◆ **How to complete this task**
Return all the entries word for word.

◆ **Source material**
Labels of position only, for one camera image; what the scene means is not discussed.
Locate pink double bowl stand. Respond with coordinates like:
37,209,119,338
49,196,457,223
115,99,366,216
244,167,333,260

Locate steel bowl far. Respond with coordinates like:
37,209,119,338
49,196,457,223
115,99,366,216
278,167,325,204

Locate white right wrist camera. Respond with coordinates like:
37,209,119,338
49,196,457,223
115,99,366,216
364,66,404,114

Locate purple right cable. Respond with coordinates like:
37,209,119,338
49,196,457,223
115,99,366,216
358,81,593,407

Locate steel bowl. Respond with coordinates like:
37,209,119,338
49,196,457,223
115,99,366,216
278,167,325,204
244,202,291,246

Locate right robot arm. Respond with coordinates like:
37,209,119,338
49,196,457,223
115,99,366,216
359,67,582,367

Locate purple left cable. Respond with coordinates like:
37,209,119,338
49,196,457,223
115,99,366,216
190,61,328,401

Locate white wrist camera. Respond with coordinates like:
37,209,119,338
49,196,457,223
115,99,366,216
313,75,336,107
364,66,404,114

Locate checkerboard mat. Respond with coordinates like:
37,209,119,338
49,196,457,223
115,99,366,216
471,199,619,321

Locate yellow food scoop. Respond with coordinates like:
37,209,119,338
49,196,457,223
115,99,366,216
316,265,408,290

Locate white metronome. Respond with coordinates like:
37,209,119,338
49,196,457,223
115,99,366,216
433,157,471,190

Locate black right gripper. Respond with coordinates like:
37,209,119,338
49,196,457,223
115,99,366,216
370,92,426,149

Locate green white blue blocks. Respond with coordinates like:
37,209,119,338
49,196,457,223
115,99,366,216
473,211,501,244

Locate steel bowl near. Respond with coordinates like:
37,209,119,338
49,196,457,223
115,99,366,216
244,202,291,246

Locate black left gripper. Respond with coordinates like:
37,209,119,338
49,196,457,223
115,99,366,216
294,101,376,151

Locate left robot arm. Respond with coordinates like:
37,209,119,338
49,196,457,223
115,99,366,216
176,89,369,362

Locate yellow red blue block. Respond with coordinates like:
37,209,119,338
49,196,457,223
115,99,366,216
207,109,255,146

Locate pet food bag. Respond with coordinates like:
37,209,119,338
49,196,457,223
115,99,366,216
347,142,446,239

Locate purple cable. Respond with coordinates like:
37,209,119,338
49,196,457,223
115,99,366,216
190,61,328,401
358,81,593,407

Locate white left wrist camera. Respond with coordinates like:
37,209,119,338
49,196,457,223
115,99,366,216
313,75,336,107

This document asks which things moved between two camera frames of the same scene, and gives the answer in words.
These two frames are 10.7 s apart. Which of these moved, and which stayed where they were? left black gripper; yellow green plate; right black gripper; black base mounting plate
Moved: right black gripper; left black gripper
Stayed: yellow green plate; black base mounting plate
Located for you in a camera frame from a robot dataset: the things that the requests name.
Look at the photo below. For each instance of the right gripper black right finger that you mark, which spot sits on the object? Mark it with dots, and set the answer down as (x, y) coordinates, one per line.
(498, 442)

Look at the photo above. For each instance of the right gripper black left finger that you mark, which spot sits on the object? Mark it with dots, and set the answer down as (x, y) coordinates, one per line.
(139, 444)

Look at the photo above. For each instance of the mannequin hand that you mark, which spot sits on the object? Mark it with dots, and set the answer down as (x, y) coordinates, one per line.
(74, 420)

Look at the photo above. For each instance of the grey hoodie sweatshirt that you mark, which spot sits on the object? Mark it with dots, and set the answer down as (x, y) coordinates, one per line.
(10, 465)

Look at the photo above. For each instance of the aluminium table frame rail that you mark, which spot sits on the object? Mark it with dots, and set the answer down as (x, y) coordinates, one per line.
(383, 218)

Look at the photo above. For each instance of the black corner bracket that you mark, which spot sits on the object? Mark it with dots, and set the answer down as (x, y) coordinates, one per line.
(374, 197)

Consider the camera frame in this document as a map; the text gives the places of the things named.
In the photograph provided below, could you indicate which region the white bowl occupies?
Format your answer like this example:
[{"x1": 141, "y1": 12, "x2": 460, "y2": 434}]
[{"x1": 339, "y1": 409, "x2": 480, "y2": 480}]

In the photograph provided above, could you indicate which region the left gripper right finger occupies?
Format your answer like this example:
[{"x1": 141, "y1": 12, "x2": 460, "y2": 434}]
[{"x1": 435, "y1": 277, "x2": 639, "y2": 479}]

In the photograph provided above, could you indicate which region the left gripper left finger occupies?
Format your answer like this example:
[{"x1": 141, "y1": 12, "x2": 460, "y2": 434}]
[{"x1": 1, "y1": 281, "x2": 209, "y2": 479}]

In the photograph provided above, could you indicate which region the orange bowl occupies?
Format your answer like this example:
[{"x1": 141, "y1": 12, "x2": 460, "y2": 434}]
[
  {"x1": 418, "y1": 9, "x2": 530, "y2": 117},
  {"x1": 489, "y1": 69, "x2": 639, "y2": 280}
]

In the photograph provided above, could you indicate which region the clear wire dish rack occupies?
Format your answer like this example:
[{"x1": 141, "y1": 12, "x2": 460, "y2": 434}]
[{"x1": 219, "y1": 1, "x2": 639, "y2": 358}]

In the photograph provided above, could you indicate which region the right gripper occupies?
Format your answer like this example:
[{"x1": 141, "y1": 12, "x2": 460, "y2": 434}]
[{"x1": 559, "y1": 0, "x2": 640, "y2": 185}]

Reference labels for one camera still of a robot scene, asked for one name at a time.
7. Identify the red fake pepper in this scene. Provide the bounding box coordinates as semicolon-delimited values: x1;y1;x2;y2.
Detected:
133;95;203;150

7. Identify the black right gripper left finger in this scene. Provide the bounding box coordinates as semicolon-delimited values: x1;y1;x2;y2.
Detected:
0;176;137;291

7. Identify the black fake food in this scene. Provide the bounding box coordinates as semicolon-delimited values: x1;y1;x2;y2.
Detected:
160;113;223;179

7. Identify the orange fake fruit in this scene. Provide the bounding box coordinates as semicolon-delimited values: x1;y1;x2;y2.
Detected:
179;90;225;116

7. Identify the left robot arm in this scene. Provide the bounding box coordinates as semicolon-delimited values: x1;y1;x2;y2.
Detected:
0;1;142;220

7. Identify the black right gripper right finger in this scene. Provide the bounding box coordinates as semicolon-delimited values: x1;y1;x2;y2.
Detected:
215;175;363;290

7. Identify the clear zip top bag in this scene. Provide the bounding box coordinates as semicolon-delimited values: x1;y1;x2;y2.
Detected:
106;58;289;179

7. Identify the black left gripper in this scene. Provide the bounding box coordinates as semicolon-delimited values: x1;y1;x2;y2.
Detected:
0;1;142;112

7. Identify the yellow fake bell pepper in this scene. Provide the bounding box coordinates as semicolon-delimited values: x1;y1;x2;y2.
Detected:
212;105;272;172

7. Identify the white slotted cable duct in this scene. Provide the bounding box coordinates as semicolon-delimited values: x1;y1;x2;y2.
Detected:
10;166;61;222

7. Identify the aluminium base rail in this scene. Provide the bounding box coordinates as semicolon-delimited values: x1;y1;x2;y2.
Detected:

◆ **Solved problem**
Labels of position only, for one camera image; what the scene means is not discussed.
Locate pink double bowl stand. Respond with coordinates like:
37,209,119,338
49,196,457,223
115,99,366,216
244,167,333,260

Locate steel bowl far. Respond with coordinates like:
37,209,119,338
49,196,457,223
115,99,366,216
278,167,325,204

Locate white right wrist camera. Respond with coordinates like:
37,209,119,338
49,196,457,223
115,99,366,216
364,66,404,114

Locate purple right cable. Respond with coordinates like:
37,209,119,338
49,196,457,223
115,99,366,216
358,81,593,407

Locate steel bowl. Respond with coordinates like:
37,209,119,338
49,196,457,223
115,99,366,216
278,167,325,204
244,202,291,246

Locate right robot arm. Respond with coordinates like:
37,209,119,338
49,196,457,223
115,99,366,216
359,67,582,367

Locate purple left cable. Respond with coordinates like:
37,209,119,338
49,196,457,223
115,99,366,216
190,61,328,401

Locate white wrist camera. Respond with coordinates like:
37,209,119,338
49,196,457,223
115,99,366,216
313,75,336,107
364,66,404,114

Locate checkerboard mat. Respond with coordinates like:
37,209,119,338
49,196,457,223
115,99,366,216
471,199,619,321

Locate yellow food scoop. Respond with coordinates like:
37,209,119,338
49,196,457,223
115,99,366,216
316,265,408,290

Locate white metronome. Respond with coordinates like:
37,209,119,338
49,196,457,223
115,99,366,216
433,157,471,190

Locate black right gripper. Respond with coordinates like:
37,209,119,338
49,196,457,223
115,99,366,216
370,92,426,149

Locate green white blue blocks. Respond with coordinates like:
37,209,119,338
49,196,457,223
115,99,366,216
473,211,501,244

Locate steel bowl near. Respond with coordinates like:
37,209,119,338
49,196,457,223
115,99,366,216
244,202,291,246

Locate black left gripper. Respond with coordinates like:
37,209,119,338
49,196,457,223
115,99,366,216
294,101,376,151

Locate left robot arm. Respond with coordinates like:
37,209,119,338
49,196,457,223
115,99,366,216
176,89,369,362

Locate yellow red blue block. Respond with coordinates like:
37,209,119,338
49,196,457,223
115,99,366,216
207,109,255,146

Locate pet food bag. Respond with coordinates like:
37,209,119,338
49,196,457,223
115,99,366,216
347,142,446,239

Locate purple cable. Respond with coordinates like:
37,209,119,338
49,196,457,223
115,99,366,216
190,61,328,401
358,81,593,407

Locate white left wrist camera. Respond with coordinates like:
37,209,119,338
49,196,457,223
115,99,366,216
313,75,336,107

This document asks which things moved between two camera frames of the same scene, and gives the answer in words.
These two frames are 10.7 s apart. Which of these moved, and which stayed where they were? left black gripper; yellow green plate; right black gripper; black base mounting plate
Moved: right black gripper; left black gripper
Stayed: yellow green plate; black base mounting plate
Located for you in a camera frame from a robot dataset: the things that the requests name.
Look at the photo below. For each instance of the right gripper black right finger that you mark, which spot sits on the object? Mark it with dots, and set the answer down as (x, y) coordinates, one per line.
(498, 442)

Look at the photo above. For each instance of the right gripper black left finger that you mark, which spot sits on the object? Mark it with dots, and set the answer down as (x, y) coordinates, one per line.
(139, 444)

Look at the photo above. For each instance of the mannequin hand that you mark, which spot sits on the object? Mark it with dots, and set the answer down as (x, y) coordinates, one per line.
(74, 420)

Look at the photo above. For each instance of the grey hoodie sweatshirt that you mark, which spot sits on the object? Mark it with dots, and set the answer down as (x, y) coordinates, one per line.
(10, 465)

Look at the photo above. For each instance of the aluminium table frame rail that you mark, which spot sits on the object? Mark it with dots, and set the answer down as (x, y) coordinates, one per line.
(383, 218)

Look at the photo above. For each instance of the black corner bracket that you mark, which spot sits on the object? Mark it with dots, and set the answer down as (x, y) coordinates, one per line.
(374, 197)

Consider the camera frame in this document as a map; the text gives the places of the things named.
In the photograph provided below, could you indicate which region the white bowl occupies?
Format your answer like this example:
[{"x1": 141, "y1": 12, "x2": 460, "y2": 434}]
[{"x1": 339, "y1": 409, "x2": 480, "y2": 480}]

In the photograph provided above, could you indicate which region the left gripper right finger occupies?
Format your answer like this example:
[{"x1": 141, "y1": 12, "x2": 460, "y2": 434}]
[{"x1": 435, "y1": 277, "x2": 639, "y2": 479}]

In the photograph provided above, could you indicate which region the left gripper left finger occupies?
Format your answer like this example:
[{"x1": 141, "y1": 12, "x2": 460, "y2": 434}]
[{"x1": 1, "y1": 281, "x2": 209, "y2": 479}]

In the photograph provided above, could you indicate which region the orange bowl occupies?
Format your answer like this example:
[{"x1": 141, "y1": 12, "x2": 460, "y2": 434}]
[
  {"x1": 418, "y1": 9, "x2": 530, "y2": 117},
  {"x1": 489, "y1": 69, "x2": 639, "y2": 280}
]

In the photograph provided above, could you indicate which region the clear wire dish rack occupies?
Format your answer like this example:
[{"x1": 141, "y1": 12, "x2": 460, "y2": 434}]
[{"x1": 219, "y1": 1, "x2": 639, "y2": 358}]

In the photograph provided above, could you indicate which region the right gripper occupies?
Format your answer like this example:
[{"x1": 141, "y1": 12, "x2": 460, "y2": 434}]
[{"x1": 559, "y1": 0, "x2": 640, "y2": 185}]

Reference labels for one camera still of a robot scene, asked for one name at a time.
7. Identify the red fake pepper in this scene. Provide the bounding box coordinates as semicolon-delimited values: x1;y1;x2;y2.
Detected:
133;95;203;150

7. Identify the black right gripper left finger in this scene. Provide the bounding box coordinates as semicolon-delimited values: x1;y1;x2;y2.
Detected:
0;176;137;291

7. Identify the black fake food in this scene. Provide the bounding box coordinates as semicolon-delimited values: x1;y1;x2;y2.
Detected:
160;113;223;179

7. Identify the orange fake fruit in this scene. Provide the bounding box coordinates as semicolon-delimited values: x1;y1;x2;y2.
Detected:
179;90;225;116

7. Identify the left robot arm in this scene. Provide the bounding box coordinates as semicolon-delimited values: x1;y1;x2;y2.
Detected:
0;1;142;220

7. Identify the black right gripper right finger in this scene. Provide the bounding box coordinates as semicolon-delimited values: x1;y1;x2;y2.
Detected:
215;175;363;290

7. Identify the clear zip top bag in this scene. Provide the bounding box coordinates as semicolon-delimited values: x1;y1;x2;y2.
Detected:
106;58;289;179

7. Identify the black left gripper in this scene. Provide the bounding box coordinates as semicolon-delimited values: x1;y1;x2;y2.
Detected:
0;1;142;112

7. Identify the yellow fake bell pepper in this scene. Provide the bounding box coordinates as semicolon-delimited values: x1;y1;x2;y2.
Detected:
212;105;272;172

7. Identify the white slotted cable duct in this scene. Provide the bounding box coordinates as semicolon-delimited values: x1;y1;x2;y2.
Detected:
10;166;61;222

7. Identify the aluminium base rail in this scene. Provide the bounding box coordinates as semicolon-delimited values: x1;y1;x2;y2.
Detected:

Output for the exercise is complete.